Barber Shop
by Charles Keortge (2011)
The town barber shop has long been know as a place to swap stories and to light-heartedly complain.. Two years ago after moving to a different house I found myself still in need of a new barber. I set about looking for a new person who could meet or exceed the minimum standards that I had set.
I tried a franchise shop. Hair Choppers, or something like that. I think I went three times. It was operated by young women with pink and purple hair who, in less than five minutes turned me around and pushed me out the door.
I saw what I thought was a more traditional place but when I finally found him open I also found him basically disinterested in cutting hair. Just as the soldiers from WWII whose photos hung on his walls were now disinterested in fighting a war. Who could blame him after 60 years?
My hair got long and I kept up the search. Then I found Get a Hair Cut. Where are you going? I’m going to Get a Hair Cut. It took me a while to catch on. The first time I went was in October and I found it decorated in rubber heads with plenty of fake blood. But I got a good hair cut at a fair price and so I returned. I tried all of the three barbers and I settled on the tall one with the pony tail and tattoos. He is one of the nicest barbers I have ever been barbered by. He is pleasant, intelligent, knows how to listen, and knows how to talk. He has to be excused for not using a razor but then no one does with AIDS lurking around the slightest scratch..
I always wait for him even it means 20 minutes extra. I tip him more than most. I enjoy my time. Read a few magazines and listen.
Today was my day at the barber shop
When I arrived the place was full. The three barber chairs were humming and clipping. The waiting customers wondering if they would get called in the order they had arrived. I did what I usually do. I found a chair next to the magazine rack and looked for something to read. To my left was a young woman with sun glasses who didn’t look up. On my far left was a man I really didn’t notice.
But then it all changed.
The barber chair to my right finished with a little boy and the fellow on the left who had been on deck was up to bat. As he moved toward his appointed place I couldn’t help but notice that he was a thin young man who seemed to be stripped of his muscles and that he was pushing a walker. He climbed up in the chair and the woman manning the station
listened while she went to work.
In a few minutes he was telling her, and that meant all of us in that small shop, about how he had found out that he had Lou Gerhig’s disease, amyotrophic lateral sclerosis. He moved chronologically from when he first had trouble moving and how he fell out of the bed of his pick up truck and finally went to the doctor and ended up in a research hospital and that he had about six months to live and that he had a wife and children. He joked about how he had a celebrity’s disease but was no celebrity. I had left my cap in the car and so he glanced at me and commented that he would much rather be bald than to have ALS. I tried to smile back and said that I agreed. It was a weak smile. He made his way down from the big chair and walked his walker out the door. His neighbor who had provided transportation stayed behind and told the barber that his friend was not expected live much more than two months.

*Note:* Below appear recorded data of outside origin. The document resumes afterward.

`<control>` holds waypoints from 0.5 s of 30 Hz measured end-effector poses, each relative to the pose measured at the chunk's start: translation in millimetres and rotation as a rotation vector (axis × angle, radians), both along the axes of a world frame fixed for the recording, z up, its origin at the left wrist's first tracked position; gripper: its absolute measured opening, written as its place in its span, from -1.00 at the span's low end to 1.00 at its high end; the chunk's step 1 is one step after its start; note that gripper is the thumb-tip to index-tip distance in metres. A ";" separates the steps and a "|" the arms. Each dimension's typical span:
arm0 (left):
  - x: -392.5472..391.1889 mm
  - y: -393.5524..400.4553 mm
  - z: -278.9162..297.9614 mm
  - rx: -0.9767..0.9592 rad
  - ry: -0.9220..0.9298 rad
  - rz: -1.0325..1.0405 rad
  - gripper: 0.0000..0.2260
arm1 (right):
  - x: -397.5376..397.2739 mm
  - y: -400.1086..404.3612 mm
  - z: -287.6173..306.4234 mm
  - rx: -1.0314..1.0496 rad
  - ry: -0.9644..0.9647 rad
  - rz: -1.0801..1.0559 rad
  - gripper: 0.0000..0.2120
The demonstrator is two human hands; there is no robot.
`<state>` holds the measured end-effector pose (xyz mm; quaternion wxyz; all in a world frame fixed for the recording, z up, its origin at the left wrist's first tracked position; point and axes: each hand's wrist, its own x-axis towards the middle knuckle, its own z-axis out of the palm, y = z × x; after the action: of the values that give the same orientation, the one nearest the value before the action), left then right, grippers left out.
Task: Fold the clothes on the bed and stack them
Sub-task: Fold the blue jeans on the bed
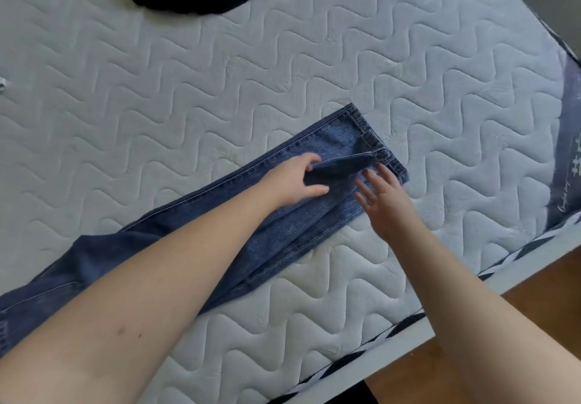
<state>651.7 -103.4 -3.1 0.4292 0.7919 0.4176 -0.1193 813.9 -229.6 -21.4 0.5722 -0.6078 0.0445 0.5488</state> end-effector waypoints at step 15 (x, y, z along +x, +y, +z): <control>18.2 7.2 -44.5 0.127 0.055 -0.048 -0.45 | 22.4 32.8 -46.0 -0.420 -0.244 -0.058 -0.47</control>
<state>670.0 -96.2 -47.5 0.3633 0.8239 0.4167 -0.1245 836.3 -196.8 -67.4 0.4498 -0.7739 0.1055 0.4332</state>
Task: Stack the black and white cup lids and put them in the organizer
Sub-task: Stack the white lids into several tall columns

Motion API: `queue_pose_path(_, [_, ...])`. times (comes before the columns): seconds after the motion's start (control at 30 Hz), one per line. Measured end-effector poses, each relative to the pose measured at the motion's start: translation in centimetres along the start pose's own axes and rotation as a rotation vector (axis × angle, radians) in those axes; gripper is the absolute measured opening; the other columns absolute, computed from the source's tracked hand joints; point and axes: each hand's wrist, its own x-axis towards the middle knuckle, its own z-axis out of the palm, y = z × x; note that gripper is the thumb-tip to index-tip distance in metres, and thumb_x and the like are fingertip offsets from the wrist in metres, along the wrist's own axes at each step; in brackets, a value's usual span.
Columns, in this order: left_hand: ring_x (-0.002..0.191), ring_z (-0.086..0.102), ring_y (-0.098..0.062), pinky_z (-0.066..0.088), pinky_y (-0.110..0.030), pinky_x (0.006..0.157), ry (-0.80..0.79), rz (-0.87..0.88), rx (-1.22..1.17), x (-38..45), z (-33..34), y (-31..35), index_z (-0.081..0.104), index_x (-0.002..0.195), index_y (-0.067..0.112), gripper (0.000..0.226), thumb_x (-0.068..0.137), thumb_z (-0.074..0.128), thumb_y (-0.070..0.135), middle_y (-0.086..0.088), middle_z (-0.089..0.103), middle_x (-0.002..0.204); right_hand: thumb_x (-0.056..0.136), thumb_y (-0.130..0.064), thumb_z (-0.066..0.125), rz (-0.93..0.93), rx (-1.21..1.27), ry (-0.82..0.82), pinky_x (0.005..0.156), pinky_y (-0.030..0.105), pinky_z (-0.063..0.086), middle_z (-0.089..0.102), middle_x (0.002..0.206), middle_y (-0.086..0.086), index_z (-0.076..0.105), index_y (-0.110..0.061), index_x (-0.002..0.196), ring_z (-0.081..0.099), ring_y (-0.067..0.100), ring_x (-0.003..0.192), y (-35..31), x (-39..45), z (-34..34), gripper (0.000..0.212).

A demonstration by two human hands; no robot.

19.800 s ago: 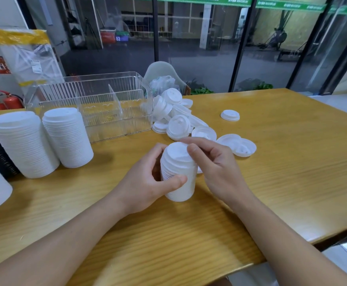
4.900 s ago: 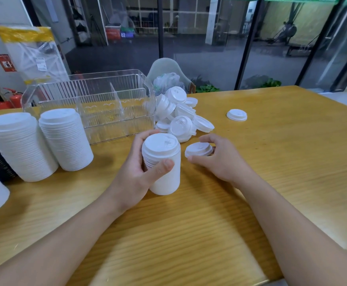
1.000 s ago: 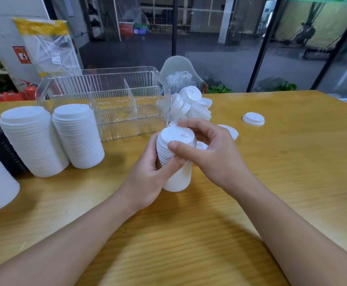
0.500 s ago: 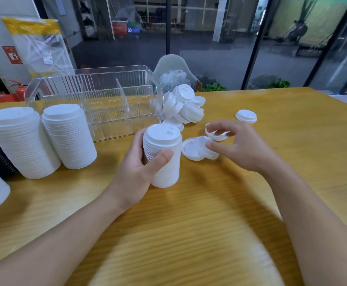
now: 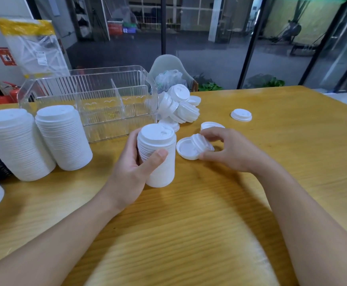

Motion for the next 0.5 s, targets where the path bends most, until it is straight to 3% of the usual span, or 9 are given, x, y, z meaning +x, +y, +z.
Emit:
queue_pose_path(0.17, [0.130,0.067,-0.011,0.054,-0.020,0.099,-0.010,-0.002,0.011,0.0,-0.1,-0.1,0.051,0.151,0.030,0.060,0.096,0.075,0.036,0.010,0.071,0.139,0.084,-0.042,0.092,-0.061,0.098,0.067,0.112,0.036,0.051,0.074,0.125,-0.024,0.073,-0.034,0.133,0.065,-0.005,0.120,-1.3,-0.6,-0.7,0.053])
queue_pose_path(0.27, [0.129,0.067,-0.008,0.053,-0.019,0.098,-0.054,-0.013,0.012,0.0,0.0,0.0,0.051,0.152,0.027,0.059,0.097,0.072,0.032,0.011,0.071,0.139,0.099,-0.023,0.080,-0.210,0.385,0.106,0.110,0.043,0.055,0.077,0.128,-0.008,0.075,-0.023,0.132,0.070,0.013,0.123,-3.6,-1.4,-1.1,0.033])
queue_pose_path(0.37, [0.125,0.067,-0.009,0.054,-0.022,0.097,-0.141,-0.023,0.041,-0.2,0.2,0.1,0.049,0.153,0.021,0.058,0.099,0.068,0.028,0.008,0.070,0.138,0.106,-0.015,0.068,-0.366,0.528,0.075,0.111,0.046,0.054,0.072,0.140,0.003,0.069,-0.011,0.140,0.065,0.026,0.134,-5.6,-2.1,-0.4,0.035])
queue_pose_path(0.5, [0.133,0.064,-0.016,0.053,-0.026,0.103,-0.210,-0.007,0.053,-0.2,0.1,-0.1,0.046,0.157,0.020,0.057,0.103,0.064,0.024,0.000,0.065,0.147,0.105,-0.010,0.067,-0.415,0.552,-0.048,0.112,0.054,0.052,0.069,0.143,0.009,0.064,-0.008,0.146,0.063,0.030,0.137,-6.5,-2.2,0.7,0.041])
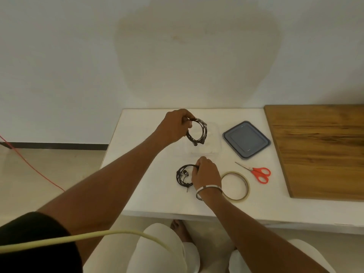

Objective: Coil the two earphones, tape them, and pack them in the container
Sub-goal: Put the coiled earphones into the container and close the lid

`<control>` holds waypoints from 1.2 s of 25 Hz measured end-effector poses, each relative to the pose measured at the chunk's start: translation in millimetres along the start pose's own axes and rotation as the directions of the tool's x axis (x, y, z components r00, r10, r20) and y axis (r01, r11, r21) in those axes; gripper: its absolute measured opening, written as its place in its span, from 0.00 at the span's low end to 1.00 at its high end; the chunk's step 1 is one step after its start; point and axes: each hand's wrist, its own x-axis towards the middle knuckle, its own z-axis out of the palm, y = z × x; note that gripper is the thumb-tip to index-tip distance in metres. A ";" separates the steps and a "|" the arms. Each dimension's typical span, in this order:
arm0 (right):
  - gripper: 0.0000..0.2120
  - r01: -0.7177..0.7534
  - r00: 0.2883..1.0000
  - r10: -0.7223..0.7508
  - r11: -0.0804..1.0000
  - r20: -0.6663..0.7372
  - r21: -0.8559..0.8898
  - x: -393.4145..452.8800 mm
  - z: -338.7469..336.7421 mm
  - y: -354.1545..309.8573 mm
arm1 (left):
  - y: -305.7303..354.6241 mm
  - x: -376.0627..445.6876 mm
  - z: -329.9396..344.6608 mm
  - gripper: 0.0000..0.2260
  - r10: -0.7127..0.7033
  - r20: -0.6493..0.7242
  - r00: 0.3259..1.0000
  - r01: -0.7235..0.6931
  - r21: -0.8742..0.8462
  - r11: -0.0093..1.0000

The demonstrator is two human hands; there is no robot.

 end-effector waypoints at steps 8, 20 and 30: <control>0.06 0.092 0.996 -0.092 0.996 0.010 -0.007 1.5 0.3 11.3 | -17.5 19.5 63.0 0.08 -0.400 0.048 0.915 0.403 -0.137 0.905; 0.04 0.156 0.966 -0.209 0.941 0.153 0.299 4.0 -18.3 37.6 | -26.2 9.8 77.0 0.14 -0.203 0.032 0.979 0.159 0.509 0.846; 0.06 0.210 0.958 -0.282 0.817 0.055 0.537 32.1 -87.5 41.9 | -21.4 0.5 67.1 0.13 -0.193 0.049 0.980 0.151 0.445 0.883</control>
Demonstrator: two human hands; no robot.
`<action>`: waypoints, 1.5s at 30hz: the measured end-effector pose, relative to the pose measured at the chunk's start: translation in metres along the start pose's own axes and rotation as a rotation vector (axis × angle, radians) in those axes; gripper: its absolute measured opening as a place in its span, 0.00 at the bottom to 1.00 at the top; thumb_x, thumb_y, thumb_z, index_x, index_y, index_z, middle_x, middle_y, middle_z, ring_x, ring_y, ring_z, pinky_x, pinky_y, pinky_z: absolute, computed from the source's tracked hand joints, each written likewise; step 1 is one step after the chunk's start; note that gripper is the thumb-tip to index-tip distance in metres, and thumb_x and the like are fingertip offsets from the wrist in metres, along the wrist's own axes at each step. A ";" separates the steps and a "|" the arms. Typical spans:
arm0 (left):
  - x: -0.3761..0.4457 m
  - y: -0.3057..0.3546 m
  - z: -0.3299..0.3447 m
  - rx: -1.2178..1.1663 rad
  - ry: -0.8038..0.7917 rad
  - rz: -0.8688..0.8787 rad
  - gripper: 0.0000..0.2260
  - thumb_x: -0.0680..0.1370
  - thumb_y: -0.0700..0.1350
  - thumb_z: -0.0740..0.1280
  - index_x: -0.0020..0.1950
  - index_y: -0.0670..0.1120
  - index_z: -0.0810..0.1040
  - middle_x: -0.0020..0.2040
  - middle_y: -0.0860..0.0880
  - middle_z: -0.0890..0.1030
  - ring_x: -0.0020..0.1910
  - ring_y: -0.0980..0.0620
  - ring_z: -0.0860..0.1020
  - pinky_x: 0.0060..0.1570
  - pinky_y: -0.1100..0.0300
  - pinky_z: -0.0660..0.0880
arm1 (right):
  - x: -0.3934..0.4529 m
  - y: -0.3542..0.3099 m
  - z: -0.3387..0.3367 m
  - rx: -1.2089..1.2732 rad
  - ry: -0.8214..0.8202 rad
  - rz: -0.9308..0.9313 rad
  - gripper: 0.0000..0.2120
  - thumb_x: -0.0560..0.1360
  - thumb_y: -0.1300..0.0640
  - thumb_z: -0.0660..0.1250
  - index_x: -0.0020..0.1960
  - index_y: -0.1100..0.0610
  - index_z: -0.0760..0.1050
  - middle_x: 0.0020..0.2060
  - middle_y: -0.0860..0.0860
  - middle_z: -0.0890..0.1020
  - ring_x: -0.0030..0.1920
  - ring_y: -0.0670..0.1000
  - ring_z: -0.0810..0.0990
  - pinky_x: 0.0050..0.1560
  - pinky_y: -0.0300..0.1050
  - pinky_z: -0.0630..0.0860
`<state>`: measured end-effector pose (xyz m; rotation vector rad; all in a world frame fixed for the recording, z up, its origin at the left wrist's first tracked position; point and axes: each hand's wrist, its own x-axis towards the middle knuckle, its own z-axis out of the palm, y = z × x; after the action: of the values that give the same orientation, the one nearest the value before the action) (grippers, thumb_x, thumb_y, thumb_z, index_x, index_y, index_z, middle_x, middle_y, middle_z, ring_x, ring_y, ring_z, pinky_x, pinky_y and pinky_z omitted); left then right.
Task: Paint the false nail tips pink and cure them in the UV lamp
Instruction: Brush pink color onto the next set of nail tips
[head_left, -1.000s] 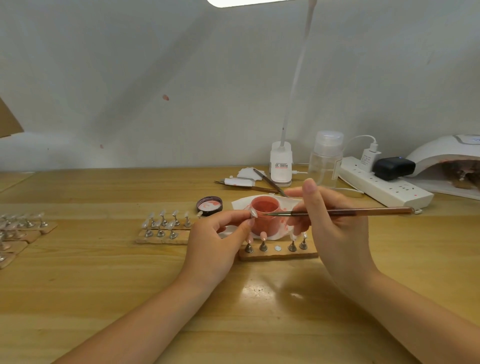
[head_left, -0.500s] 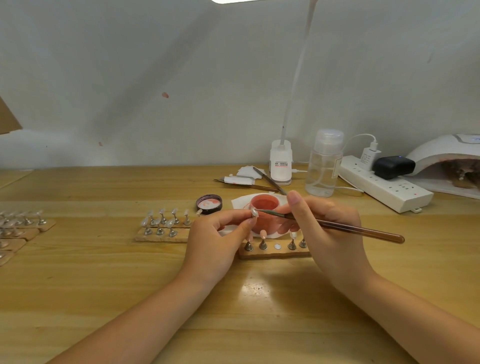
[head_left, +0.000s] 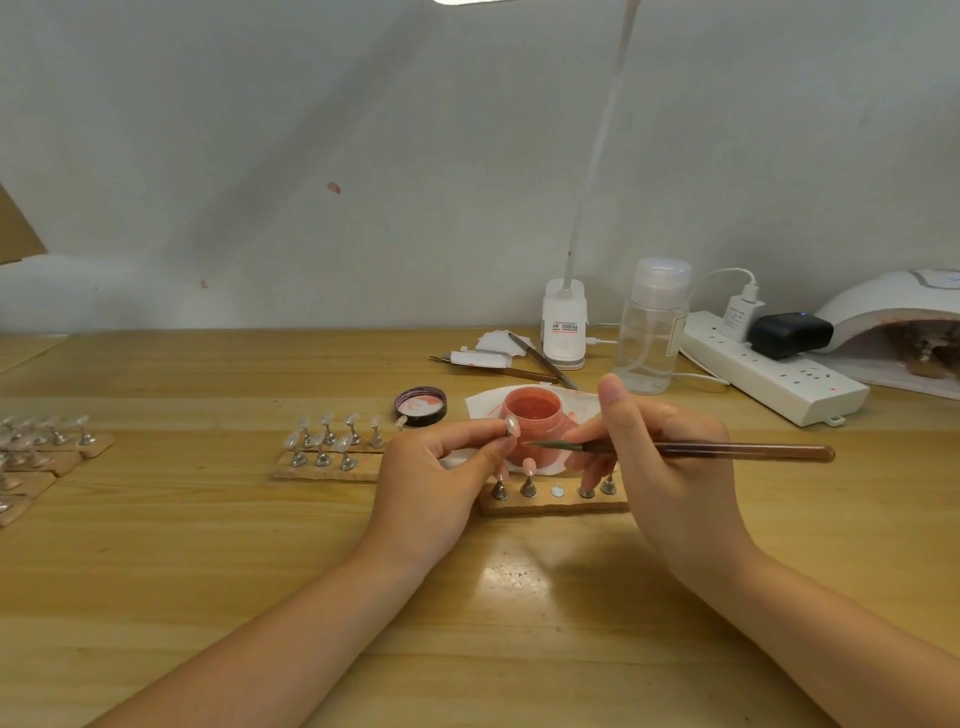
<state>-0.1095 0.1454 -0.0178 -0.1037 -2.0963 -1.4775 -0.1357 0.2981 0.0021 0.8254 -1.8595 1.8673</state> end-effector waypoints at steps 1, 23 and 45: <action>0.000 0.000 0.000 -0.004 0.001 -0.006 0.14 0.70 0.37 0.72 0.38 0.58 0.80 0.32 0.66 0.80 0.40 0.69 0.78 0.42 0.78 0.70 | 0.000 0.000 0.000 -0.007 0.018 -0.012 0.16 0.73 0.50 0.59 0.36 0.57 0.80 0.28 0.50 0.82 0.26 0.49 0.79 0.27 0.41 0.76; -0.001 0.003 0.001 -0.044 -0.001 -0.062 0.08 0.70 0.37 0.71 0.44 0.49 0.83 0.28 0.57 0.81 0.35 0.66 0.78 0.40 0.77 0.70 | -0.004 -0.002 0.006 0.041 0.010 0.047 0.16 0.73 0.52 0.59 0.36 0.59 0.81 0.29 0.47 0.82 0.28 0.45 0.79 0.30 0.33 0.74; 0.000 0.002 0.001 -0.045 -0.001 -0.053 0.08 0.70 0.38 0.71 0.45 0.51 0.83 0.30 0.59 0.81 0.37 0.67 0.78 0.42 0.76 0.70 | -0.004 -0.001 0.006 0.072 0.040 0.025 0.18 0.74 0.51 0.59 0.35 0.60 0.80 0.27 0.50 0.81 0.26 0.45 0.77 0.28 0.33 0.72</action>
<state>-0.1090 0.1471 -0.0165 -0.0667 -2.0818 -1.5567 -0.1311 0.2926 -0.0005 0.7854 -1.7956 1.9614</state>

The barber, who suddenly realized that she was one of the main actors in this drama, playing to a small audience, explained to us that we had missed Act One and that the young woman who had been sitting next to me, whose boy was in the chair immediately before the walker man, had given her a $20 bill in a shop where only $10 is required. Peering from behind her big dark glasses the mother had thanked the barber for her patience with her young son and that the hair cut she gave was for the boy to wear to his daddy’s funeral tomorrow. She had been crying throughout her son’s hair cut.
What I didn’t say was that I thought I knew the identity of the deceased father, a young man whose obit I had read in yesterday’s newspaper. The cause of death was not given. Later in the day someone had called me and told me about it and said that he was told it was a death by suicide by hanging.
Then it was my turn to step up. I patiently waited while my barber swept the floor and cleaned the chair and at last gave me a welcoming smile. We chatted about the guitars hanging on the walls and how he thought they were like art even though he was a drummer. I said that I liked guitar music, especially acoustical. He gave me a mirror and I complimented his work and gave him the usual tip.
It had been my day at the barber shop.